Francis Barrett (born 7 February 1977), commonly known as Francie Barrett, is a retired Irish professional boxer, who represented Ireland at the 1996 Summer Olympics in Atlanta, Georgia.

Background
He was introduced to boxing by trainer, mentor and former boxer Chick Gillen.

Amateur career
Barrett had in excess of 250 bouts as an amateur fighter and represented Ireland internationally. He won Irish titles at both junior and senior level and also won the British welterweight title in 1997, beating Tony Sesay and Michael Jennings on his way to winning the title.

The highlight of Barrett's career came when he was the youngest member of the Irish team at the 1996 Olympic Games and carried the Irish flag during the opening ceremony. During the Olympics, Barrett competed in the light welterweight division.

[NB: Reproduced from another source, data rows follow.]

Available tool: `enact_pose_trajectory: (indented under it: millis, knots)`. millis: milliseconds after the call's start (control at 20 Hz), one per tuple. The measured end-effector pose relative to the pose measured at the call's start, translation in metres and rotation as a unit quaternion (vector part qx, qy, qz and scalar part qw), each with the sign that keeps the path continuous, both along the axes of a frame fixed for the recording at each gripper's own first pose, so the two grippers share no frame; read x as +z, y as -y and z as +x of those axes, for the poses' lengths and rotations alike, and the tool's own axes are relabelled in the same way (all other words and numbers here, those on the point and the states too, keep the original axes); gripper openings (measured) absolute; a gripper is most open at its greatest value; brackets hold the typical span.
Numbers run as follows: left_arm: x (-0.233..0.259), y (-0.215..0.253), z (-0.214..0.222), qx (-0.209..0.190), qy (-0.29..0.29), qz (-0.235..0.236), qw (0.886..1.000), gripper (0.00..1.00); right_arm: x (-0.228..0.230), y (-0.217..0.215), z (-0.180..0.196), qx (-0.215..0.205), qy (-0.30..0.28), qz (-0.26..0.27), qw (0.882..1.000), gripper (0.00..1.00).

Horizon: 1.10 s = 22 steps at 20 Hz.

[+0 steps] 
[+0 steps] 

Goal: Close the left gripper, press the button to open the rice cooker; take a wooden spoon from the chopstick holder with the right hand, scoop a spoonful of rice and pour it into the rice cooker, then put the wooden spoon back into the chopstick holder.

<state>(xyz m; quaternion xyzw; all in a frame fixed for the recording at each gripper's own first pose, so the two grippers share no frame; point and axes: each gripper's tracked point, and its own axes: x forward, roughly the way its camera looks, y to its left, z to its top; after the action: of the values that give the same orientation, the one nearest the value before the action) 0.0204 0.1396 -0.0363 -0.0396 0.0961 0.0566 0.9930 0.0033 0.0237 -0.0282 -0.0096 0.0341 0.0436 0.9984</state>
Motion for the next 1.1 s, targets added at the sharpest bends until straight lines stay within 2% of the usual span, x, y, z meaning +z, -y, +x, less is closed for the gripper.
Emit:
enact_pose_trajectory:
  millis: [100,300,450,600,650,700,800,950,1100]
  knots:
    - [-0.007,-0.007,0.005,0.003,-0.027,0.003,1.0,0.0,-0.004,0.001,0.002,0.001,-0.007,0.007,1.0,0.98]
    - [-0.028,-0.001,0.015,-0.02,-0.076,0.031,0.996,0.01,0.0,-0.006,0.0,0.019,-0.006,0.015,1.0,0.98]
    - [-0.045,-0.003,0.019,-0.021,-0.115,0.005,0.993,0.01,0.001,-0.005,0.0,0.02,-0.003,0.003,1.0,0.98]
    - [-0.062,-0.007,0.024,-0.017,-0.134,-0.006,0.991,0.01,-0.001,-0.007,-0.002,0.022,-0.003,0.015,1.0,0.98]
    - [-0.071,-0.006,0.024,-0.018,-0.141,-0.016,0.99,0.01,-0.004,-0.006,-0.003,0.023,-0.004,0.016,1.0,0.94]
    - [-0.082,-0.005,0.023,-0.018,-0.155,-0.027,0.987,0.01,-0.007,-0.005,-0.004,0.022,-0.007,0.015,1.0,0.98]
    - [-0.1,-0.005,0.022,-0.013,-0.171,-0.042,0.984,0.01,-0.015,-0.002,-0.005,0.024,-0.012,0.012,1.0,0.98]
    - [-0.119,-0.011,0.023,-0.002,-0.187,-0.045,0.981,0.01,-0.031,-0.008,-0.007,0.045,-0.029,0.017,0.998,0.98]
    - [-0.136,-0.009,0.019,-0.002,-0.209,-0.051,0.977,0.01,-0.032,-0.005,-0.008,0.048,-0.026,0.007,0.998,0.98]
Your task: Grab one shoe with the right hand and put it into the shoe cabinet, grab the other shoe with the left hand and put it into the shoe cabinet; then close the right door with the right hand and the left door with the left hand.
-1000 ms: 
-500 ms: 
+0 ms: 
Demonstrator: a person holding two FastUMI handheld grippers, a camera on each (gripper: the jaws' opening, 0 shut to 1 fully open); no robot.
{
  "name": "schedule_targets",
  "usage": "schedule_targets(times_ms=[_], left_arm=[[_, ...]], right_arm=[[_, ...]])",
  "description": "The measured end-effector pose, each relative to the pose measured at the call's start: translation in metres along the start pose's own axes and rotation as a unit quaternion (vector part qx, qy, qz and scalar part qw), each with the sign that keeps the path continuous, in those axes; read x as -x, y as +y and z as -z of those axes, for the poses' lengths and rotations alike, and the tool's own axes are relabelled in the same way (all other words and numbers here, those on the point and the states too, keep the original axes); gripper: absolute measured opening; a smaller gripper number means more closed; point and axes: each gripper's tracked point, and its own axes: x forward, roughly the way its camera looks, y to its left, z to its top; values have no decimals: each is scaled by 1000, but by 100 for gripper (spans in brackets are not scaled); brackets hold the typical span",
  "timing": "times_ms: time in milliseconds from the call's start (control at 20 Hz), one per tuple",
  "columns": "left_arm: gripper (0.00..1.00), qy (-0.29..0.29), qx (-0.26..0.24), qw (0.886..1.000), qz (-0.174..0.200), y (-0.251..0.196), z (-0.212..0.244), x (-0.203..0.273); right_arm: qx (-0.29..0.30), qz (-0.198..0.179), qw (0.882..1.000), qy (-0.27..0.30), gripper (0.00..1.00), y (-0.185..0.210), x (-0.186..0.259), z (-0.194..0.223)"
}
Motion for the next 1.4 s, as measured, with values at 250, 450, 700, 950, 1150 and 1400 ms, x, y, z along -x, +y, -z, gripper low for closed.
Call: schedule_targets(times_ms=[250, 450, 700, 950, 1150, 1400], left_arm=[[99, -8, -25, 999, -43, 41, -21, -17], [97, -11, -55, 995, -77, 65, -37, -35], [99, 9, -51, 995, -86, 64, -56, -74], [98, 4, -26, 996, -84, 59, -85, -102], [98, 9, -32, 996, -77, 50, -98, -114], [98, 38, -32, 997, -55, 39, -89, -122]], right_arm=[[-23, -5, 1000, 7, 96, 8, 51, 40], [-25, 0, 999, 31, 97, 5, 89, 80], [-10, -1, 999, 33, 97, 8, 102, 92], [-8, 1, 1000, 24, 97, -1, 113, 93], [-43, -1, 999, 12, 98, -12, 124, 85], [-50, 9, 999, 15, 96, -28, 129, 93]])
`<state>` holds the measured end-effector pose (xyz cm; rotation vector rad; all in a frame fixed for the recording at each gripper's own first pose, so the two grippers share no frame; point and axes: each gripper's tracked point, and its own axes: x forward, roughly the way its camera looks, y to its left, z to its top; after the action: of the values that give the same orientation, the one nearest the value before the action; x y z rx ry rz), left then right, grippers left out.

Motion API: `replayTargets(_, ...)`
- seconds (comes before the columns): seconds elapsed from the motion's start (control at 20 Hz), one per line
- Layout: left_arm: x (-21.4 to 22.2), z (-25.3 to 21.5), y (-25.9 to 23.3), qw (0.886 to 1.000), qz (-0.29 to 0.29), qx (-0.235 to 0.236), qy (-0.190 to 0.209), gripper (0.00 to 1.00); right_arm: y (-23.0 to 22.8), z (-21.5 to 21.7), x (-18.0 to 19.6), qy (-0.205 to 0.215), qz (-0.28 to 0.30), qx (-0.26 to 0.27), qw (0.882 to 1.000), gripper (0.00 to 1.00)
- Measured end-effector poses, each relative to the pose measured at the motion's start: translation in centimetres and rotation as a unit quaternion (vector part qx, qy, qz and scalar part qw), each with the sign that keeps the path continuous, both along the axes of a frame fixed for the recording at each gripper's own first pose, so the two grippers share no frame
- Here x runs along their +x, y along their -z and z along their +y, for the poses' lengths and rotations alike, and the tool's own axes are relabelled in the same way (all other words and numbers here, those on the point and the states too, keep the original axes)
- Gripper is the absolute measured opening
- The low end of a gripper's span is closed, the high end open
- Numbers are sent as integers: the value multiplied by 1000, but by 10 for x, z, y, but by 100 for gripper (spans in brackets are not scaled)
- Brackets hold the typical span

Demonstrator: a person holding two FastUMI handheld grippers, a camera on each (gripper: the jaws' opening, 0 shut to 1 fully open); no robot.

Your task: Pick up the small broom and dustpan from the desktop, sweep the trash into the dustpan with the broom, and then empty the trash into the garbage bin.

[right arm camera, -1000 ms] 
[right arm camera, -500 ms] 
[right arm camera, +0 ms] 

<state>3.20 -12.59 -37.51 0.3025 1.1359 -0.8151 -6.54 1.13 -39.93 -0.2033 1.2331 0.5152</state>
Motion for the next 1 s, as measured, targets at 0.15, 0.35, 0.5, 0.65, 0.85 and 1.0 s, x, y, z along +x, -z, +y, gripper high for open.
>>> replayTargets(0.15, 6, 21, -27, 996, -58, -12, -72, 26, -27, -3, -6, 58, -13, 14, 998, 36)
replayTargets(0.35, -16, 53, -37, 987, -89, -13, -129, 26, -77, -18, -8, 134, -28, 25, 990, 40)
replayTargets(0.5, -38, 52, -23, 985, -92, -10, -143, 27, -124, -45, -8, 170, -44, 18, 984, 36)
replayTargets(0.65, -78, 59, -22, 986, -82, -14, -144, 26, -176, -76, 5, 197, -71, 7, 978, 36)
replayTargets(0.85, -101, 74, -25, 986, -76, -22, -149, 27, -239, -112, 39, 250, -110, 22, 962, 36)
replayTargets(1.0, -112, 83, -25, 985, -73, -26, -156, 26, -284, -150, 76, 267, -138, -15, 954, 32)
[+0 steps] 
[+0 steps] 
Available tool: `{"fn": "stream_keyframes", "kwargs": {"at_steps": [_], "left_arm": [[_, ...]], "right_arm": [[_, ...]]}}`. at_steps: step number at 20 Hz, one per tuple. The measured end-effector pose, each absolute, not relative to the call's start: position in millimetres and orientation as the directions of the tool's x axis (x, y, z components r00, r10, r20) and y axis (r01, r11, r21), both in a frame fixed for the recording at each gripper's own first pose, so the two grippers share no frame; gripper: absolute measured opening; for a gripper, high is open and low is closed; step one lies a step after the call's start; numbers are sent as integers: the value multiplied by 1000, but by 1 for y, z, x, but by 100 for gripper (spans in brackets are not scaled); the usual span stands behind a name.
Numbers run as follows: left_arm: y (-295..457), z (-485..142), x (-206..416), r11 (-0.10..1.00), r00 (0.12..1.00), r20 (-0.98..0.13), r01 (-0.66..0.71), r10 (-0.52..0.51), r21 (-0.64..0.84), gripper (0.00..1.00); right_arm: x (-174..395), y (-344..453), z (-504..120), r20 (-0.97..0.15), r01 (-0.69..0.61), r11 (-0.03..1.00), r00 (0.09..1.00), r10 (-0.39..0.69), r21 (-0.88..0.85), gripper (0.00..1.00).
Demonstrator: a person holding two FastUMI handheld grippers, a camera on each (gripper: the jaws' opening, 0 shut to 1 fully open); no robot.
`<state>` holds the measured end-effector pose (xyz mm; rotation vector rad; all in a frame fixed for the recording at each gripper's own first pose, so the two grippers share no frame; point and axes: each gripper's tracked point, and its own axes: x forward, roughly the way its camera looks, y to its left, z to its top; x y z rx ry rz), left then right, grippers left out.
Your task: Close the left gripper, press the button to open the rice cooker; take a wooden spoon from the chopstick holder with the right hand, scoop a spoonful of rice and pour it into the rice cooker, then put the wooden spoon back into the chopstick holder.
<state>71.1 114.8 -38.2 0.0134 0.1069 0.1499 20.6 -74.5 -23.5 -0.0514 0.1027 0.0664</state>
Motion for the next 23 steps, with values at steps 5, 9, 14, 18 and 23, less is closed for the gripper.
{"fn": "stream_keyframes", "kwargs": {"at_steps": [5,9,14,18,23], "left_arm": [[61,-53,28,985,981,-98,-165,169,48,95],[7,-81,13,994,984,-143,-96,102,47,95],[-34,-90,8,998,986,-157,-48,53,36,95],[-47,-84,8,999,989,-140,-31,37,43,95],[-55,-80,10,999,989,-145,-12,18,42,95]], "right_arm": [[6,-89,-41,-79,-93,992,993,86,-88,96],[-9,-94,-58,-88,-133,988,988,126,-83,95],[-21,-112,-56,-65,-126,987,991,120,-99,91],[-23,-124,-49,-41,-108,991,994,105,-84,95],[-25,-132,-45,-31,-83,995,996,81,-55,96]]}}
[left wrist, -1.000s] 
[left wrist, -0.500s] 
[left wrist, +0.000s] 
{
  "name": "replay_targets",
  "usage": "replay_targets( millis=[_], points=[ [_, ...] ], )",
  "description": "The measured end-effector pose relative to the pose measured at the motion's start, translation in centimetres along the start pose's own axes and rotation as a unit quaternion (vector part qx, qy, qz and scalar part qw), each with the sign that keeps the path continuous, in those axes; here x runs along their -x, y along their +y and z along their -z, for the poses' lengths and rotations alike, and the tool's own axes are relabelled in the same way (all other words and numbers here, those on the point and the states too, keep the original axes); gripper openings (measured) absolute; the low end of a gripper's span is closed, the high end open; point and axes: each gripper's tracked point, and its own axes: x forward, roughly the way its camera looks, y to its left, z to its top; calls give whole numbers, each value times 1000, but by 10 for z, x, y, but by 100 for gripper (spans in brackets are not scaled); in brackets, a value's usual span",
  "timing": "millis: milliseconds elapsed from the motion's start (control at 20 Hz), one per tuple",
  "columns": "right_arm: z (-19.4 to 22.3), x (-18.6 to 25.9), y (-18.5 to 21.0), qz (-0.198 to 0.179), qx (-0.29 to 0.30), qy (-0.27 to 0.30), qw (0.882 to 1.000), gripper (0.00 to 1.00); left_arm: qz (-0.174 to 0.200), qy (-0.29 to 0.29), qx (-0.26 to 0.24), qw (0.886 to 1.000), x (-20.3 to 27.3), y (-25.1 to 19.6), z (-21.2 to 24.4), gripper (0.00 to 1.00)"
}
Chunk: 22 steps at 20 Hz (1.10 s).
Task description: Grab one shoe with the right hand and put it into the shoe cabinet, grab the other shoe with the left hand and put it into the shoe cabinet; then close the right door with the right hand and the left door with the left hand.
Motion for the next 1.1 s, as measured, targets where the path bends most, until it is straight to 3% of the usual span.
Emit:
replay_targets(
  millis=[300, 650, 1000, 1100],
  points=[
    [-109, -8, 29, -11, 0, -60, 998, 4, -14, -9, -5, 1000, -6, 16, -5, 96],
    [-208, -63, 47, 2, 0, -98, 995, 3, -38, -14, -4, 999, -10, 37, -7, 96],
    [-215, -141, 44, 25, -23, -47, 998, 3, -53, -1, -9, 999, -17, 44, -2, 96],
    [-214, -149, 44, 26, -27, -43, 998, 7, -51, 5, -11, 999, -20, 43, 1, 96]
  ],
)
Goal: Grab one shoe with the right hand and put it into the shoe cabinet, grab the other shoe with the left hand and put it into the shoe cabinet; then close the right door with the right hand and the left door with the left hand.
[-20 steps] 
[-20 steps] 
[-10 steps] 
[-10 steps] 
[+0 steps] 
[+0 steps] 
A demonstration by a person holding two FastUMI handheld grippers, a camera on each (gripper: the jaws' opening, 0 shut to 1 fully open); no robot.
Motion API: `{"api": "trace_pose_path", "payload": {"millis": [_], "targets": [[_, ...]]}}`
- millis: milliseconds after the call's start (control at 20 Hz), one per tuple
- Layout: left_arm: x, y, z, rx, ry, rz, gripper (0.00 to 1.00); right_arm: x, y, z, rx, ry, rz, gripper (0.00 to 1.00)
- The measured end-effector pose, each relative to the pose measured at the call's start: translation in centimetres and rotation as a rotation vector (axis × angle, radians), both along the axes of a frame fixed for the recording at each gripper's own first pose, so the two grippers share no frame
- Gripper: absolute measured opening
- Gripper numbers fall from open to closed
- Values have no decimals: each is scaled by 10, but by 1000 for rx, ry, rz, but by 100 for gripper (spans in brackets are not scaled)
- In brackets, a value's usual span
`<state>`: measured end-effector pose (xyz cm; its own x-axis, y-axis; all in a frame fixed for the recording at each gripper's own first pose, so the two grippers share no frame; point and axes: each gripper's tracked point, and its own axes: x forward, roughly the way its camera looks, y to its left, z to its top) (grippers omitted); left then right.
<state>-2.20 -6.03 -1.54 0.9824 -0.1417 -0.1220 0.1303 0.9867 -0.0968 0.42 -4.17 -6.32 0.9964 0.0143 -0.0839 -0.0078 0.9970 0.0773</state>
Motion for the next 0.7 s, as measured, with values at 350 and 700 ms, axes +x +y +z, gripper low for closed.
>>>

For this, he gained global media attention and became a national hero.

His results were:

Defeated Zely Fereria Dos Santos (Brazil) 32–7
Lost to Fethi Missaoui (Tunisia) 6–18

Professional career
Barrett turned professional in August 2000 and fought at light welterweight, out of Wembley, London. Barrett won the British Southern Area Title and in June 2004 won the European (EU) Title.

Outside the ring
In March 1999, Barrett was ejected from a Galway nightclub due to his Irish Traveller heritage.

At an earlier date, Barrett and his wife, Kathleen, were denied entry to a Salthill nightclub called Liquid. Barrett filed a lawsuit for the ejection.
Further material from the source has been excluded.